A word-for-word copy of the entries below is required.

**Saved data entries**
▼
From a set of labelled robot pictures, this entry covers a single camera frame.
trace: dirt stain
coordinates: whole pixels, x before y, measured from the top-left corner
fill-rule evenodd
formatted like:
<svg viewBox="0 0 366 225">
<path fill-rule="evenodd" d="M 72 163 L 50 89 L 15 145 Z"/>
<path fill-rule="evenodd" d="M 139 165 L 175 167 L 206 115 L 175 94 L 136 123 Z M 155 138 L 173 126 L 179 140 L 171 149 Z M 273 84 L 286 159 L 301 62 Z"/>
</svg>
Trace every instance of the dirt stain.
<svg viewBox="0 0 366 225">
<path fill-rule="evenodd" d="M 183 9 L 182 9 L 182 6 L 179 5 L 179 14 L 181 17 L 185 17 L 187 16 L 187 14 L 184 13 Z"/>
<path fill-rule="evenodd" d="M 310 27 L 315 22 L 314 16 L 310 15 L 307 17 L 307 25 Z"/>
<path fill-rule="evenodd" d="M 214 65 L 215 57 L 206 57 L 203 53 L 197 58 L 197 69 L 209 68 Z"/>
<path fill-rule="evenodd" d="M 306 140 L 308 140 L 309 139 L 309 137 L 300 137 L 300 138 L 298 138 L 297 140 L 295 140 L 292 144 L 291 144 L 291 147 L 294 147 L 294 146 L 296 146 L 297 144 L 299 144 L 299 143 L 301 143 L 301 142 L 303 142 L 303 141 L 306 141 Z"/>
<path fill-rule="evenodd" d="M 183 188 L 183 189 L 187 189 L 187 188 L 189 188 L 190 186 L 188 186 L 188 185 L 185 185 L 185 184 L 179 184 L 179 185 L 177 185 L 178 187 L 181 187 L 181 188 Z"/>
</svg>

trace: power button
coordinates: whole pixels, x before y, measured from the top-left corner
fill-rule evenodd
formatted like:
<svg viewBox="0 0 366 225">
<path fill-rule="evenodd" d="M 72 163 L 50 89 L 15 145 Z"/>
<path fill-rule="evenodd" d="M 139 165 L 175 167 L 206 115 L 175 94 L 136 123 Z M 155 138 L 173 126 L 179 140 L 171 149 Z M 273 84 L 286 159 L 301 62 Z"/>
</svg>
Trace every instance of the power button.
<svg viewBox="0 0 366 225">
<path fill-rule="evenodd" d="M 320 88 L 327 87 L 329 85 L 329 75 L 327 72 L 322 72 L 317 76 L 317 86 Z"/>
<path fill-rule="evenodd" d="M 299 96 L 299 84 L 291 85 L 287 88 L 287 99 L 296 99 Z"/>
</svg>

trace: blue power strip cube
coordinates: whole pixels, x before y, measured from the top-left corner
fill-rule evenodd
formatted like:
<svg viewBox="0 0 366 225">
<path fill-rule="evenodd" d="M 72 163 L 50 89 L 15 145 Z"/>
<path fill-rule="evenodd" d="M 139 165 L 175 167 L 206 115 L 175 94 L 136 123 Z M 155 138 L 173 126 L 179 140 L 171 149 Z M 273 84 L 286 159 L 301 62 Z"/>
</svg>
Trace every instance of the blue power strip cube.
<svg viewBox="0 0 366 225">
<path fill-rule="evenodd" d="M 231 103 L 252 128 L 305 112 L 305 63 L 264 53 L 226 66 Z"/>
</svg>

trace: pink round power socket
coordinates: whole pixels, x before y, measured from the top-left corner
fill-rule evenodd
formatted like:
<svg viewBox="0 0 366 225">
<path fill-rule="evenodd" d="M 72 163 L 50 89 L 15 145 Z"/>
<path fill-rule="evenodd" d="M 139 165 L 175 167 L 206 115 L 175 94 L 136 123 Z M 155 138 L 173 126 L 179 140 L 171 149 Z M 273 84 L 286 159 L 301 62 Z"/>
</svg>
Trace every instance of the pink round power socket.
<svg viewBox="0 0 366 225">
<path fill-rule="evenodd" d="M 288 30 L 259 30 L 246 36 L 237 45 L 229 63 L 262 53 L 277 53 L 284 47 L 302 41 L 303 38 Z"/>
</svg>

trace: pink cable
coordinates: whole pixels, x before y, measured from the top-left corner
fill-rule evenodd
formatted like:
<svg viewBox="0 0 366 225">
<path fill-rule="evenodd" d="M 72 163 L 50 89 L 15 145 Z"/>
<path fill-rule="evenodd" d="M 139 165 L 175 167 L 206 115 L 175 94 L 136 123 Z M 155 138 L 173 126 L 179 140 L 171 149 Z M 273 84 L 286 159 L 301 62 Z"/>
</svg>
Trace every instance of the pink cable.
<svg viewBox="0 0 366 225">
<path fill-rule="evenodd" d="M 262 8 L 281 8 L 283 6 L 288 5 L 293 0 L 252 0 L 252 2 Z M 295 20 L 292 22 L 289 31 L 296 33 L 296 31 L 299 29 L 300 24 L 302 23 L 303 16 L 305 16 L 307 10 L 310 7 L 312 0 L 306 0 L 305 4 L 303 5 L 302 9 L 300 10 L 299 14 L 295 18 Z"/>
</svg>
▲
**Answer area**
From a set of labelled robot pictures, this entry covers a single camera frame.
trace: dirt stain
coordinates: whole pixels, x before y, measured from the top-left corner
fill-rule evenodd
formatted like:
<svg viewBox="0 0 366 225">
<path fill-rule="evenodd" d="M 72 163 L 50 89 L 15 145 Z"/>
<path fill-rule="evenodd" d="M 139 165 L 175 167 L 206 115 L 175 94 L 136 123 Z M 155 138 L 173 126 L 179 140 L 171 149 Z M 273 84 L 286 159 L 301 62 Z"/>
</svg>
Trace every instance of the dirt stain.
<svg viewBox="0 0 366 225">
<path fill-rule="evenodd" d="M 183 9 L 182 9 L 182 6 L 179 5 L 179 14 L 181 17 L 185 17 L 187 16 L 187 14 L 184 13 Z"/>
<path fill-rule="evenodd" d="M 310 27 L 315 22 L 314 16 L 310 15 L 307 17 L 307 25 Z"/>
<path fill-rule="evenodd" d="M 214 65 L 215 57 L 206 57 L 203 53 L 197 58 L 197 69 L 209 68 Z"/>
<path fill-rule="evenodd" d="M 306 140 L 308 140 L 309 139 L 309 137 L 300 137 L 300 138 L 298 138 L 297 140 L 295 140 L 292 144 L 291 144 L 291 147 L 294 147 L 294 146 L 296 146 L 297 144 L 299 144 L 299 143 L 301 143 L 301 142 L 303 142 L 303 141 L 306 141 Z"/>
<path fill-rule="evenodd" d="M 183 188 L 183 189 L 187 189 L 187 188 L 189 188 L 190 186 L 188 186 L 188 185 L 185 185 L 185 184 L 179 184 L 179 185 L 177 185 L 178 187 L 181 187 L 181 188 Z"/>
</svg>

trace: power button
coordinates: whole pixels, x before y, measured from the top-left corner
fill-rule evenodd
formatted like:
<svg viewBox="0 0 366 225">
<path fill-rule="evenodd" d="M 72 163 L 50 89 L 15 145 Z"/>
<path fill-rule="evenodd" d="M 139 165 L 175 167 L 206 115 L 175 94 L 136 123 Z M 155 138 L 173 126 L 179 140 L 171 149 Z M 273 84 L 286 159 L 301 62 Z"/>
</svg>
Trace every instance of the power button.
<svg viewBox="0 0 366 225">
<path fill-rule="evenodd" d="M 320 88 L 327 87 L 329 85 L 329 75 L 327 72 L 322 72 L 317 76 L 317 86 Z"/>
<path fill-rule="evenodd" d="M 299 96 L 299 84 L 291 85 L 287 88 L 287 99 L 296 99 Z"/>
</svg>

trace: blue power strip cube
coordinates: whole pixels, x before y, measured from the top-left corner
fill-rule evenodd
formatted like:
<svg viewBox="0 0 366 225">
<path fill-rule="evenodd" d="M 72 163 L 50 89 L 15 145 Z"/>
<path fill-rule="evenodd" d="M 139 165 L 175 167 L 206 115 L 175 94 L 136 123 Z M 155 138 L 173 126 L 179 140 L 171 149 Z M 273 84 L 286 159 L 301 62 Z"/>
</svg>
Trace every instance of the blue power strip cube.
<svg viewBox="0 0 366 225">
<path fill-rule="evenodd" d="M 231 103 L 252 128 L 305 112 L 305 63 L 264 53 L 226 66 Z"/>
</svg>

trace: pink round power socket
coordinates: whole pixels, x before y, measured from the top-left corner
fill-rule evenodd
formatted like:
<svg viewBox="0 0 366 225">
<path fill-rule="evenodd" d="M 72 163 L 50 89 L 15 145 Z"/>
<path fill-rule="evenodd" d="M 139 165 L 175 167 L 206 115 L 175 94 L 136 123 Z M 155 138 L 173 126 L 179 140 L 171 149 Z M 273 84 L 286 159 L 301 62 Z"/>
</svg>
Trace every instance of the pink round power socket.
<svg viewBox="0 0 366 225">
<path fill-rule="evenodd" d="M 288 30 L 259 30 L 246 36 L 237 45 L 229 63 L 262 53 L 277 53 L 284 47 L 302 41 L 303 38 Z"/>
</svg>

trace: pink cable
coordinates: whole pixels, x before y, measured from the top-left corner
fill-rule evenodd
formatted like:
<svg viewBox="0 0 366 225">
<path fill-rule="evenodd" d="M 72 163 L 50 89 L 15 145 Z"/>
<path fill-rule="evenodd" d="M 139 165 L 175 167 L 206 115 L 175 94 L 136 123 Z M 155 138 L 173 126 L 179 140 L 171 149 Z M 273 84 L 286 159 L 301 62 Z"/>
</svg>
Trace every instance of the pink cable.
<svg viewBox="0 0 366 225">
<path fill-rule="evenodd" d="M 262 8 L 281 8 L 283 6 L 288 5 L 293 0 L 252 0 L 252 2 Z M 295 20 L 292 22 L 289 31 L 296 33 L 296 31 L 299 29 L 300 24 L 302 23 L 303 16 L 305 16 L 307 10 L 310 7 L 312 0 L 306 0 L 305 4 L 303 5 L 302 9 L 300 10 L 299 14 L 295 18 Z"/>
</svg>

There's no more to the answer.